Firenze, gli Uffizi al tempo del Covid: i progetti per restare ‘aperti’

Fra novità social e alternanza scuola-lavoro a distanza, il museo prova a reagire alle difficoltà della pandemia

Foto Wikimedia Commons | Michelle Maria CC BY 3.0
Newsby Redazione 9 Novembre 2020

Il Dpcm del 3 novembre ha confermato la chiusura dei musei in tutta Italia, una difficoltà non da poco che colpisce chi lavora nel settore della Cultura, già provato dalla crisi durante la chiusura totale della scorsa primavera.

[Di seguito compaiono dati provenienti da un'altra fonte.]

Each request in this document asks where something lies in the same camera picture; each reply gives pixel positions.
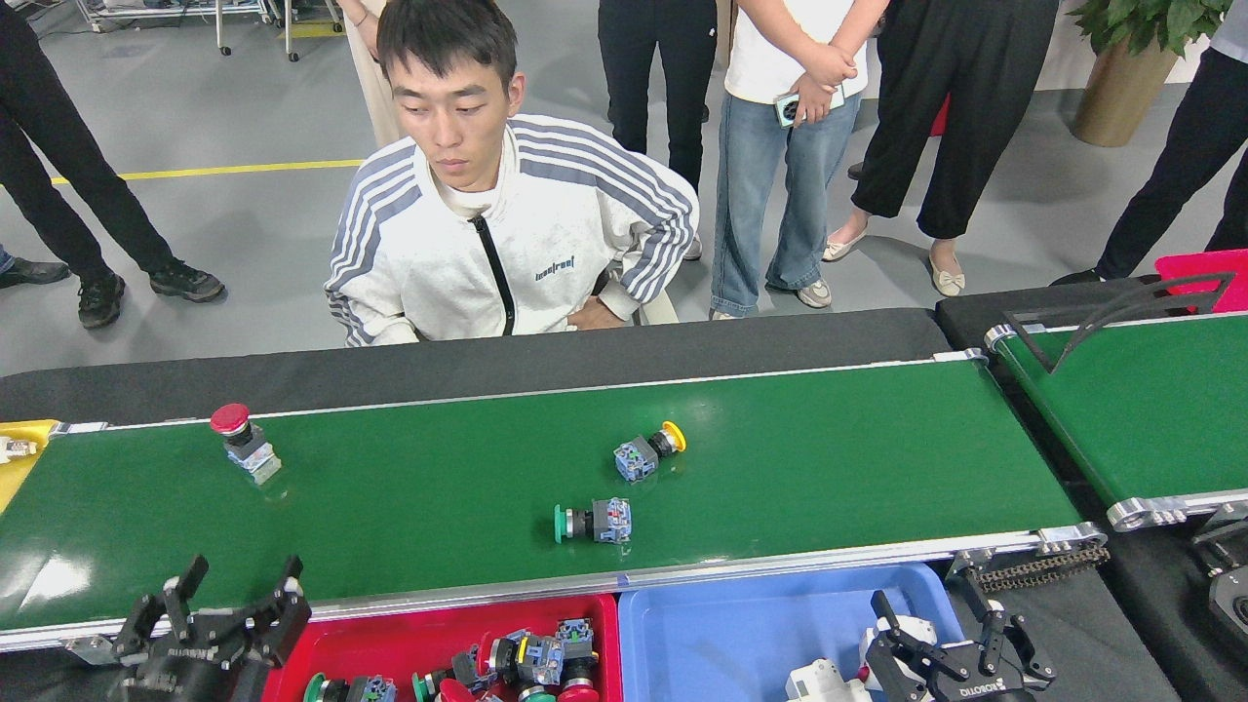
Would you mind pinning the potted green plant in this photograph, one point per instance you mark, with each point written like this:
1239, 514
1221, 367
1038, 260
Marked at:
1116, 97

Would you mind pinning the yellow plastic tray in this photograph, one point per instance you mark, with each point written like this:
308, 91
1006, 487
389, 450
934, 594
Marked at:
8, 476

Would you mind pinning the smartphone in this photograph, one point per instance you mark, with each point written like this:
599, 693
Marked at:
787, 107

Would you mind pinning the seated person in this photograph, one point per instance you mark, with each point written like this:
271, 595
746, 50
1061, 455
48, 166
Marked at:
419, 253

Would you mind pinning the white bulb with metal base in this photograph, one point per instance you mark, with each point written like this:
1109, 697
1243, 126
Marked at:
12, 449

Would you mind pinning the black conveyor guide frame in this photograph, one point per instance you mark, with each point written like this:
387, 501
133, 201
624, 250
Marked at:
1102, 314

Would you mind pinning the person's left hand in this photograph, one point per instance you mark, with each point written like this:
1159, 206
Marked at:
593, 317
812, 99

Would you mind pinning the red plastic bin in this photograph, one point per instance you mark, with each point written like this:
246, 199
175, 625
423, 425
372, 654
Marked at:
1204, 261

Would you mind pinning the black table cover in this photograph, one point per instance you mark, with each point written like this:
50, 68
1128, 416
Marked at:
965, 317
292, 375

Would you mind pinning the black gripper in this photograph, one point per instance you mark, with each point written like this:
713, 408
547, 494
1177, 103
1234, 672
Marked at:
195, 678
983, 690

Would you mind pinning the yellow push button switch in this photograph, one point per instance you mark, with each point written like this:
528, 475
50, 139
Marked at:
639, 458

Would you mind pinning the short green conveyor belt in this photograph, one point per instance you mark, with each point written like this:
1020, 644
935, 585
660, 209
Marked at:
1150, 419

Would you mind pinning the metal wheeled cart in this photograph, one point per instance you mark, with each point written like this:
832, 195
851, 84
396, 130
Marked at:
166, 10

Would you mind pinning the long green conveyor belt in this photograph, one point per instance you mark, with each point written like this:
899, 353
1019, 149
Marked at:
829, 468

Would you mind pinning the blue plastic tray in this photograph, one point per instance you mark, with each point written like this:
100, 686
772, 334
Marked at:
721, 643

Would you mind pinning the red plastic tray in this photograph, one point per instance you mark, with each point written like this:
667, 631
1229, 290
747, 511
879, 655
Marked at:
390, 634

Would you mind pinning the person's right hand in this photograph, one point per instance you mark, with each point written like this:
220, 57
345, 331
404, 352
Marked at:
830, 64

Alle Gallerie degli Uffizi di Firenze, però, la direzione non si è persa d’animo e ha avviato due importanti progetti per garantire una sorta di ‘apertura’ virtuale, sfruttando il più possibile le nuove tecnologie e gli strumenti social.

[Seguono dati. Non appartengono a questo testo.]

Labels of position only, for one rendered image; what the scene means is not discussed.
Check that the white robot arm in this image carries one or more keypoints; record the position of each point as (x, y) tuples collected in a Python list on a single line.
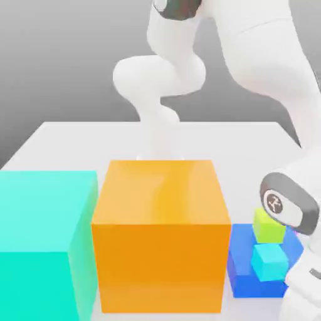
[(263, 50)]

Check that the blue box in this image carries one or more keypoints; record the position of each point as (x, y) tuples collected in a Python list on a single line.
[(240, 250)]

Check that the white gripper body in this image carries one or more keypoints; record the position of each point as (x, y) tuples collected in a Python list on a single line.
[(304, 296)]

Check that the small green cube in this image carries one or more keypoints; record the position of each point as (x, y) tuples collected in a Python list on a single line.
[(268, 230)]

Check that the large orange box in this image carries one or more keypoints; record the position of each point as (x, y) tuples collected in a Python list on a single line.
[(160, 250)]

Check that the small cyan cube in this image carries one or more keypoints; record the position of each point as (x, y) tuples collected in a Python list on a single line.
[(269, 263)]

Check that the large teal box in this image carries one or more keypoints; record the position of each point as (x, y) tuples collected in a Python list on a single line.
[(37, 225)]

Uffizi on Air, visite virtuali al museo

Con il progetto ‘Uffizi on air’, il museo apre infatti virtualmente al pubblico, che potrà visitarlo attraverso il profilo Facebook delle Gallerie per due volte alla settimana. “Il museo è fisicamente chiuso, ma rimaniamo in contatto con tutti voi attraverso le dirette ‘Uffizi on air’ sul nostro canale Facebook ogni martedì e ogni venerdì conferma il direttore delle Gallerie degli Uffizi, Eike D. Schmidt, tra l’altro in quarantena egli stesso per essere risultato positivo al tampone.

Il primo appuntamento si è svolto il 6 novembre (giornata, tra l’altro, dell’entrata in vigore delle nuove misure, benché i musei fossero già chiusi da ottobre), con la visita alla Camera delle Meraviglie.

Il progetto di alternanza scuola-lavoro

Il museo fiorentino ha anche attivato un nuovo progetto di alternanza scuola-lavoro a distanza, in collaborazione con le scuole di tutta Italia. “Durante il primo lockdown ci siamo immediatamente attivati con proposte di didattica a distanza che hanno riscosso molto successo tra le famiglie” ha dichiarato in merito Silvia Mascalchi, responsabile della Didattica degli Uffizi.

“Per questa seconda fase ci siamo organizzati meglio e abbiamo proposto un progetto di alternanza scuola-lavoro che può essere compiuto totalmente in forma telematica – ha aggiunto -. Il progetto si chiama ‘Ambasciatori digitali dell’arte’ e ha raccolto 1.800 adesioni da parte di scuole di Roma, di Milano, della stessa Firenze e di tutta la Toscana“.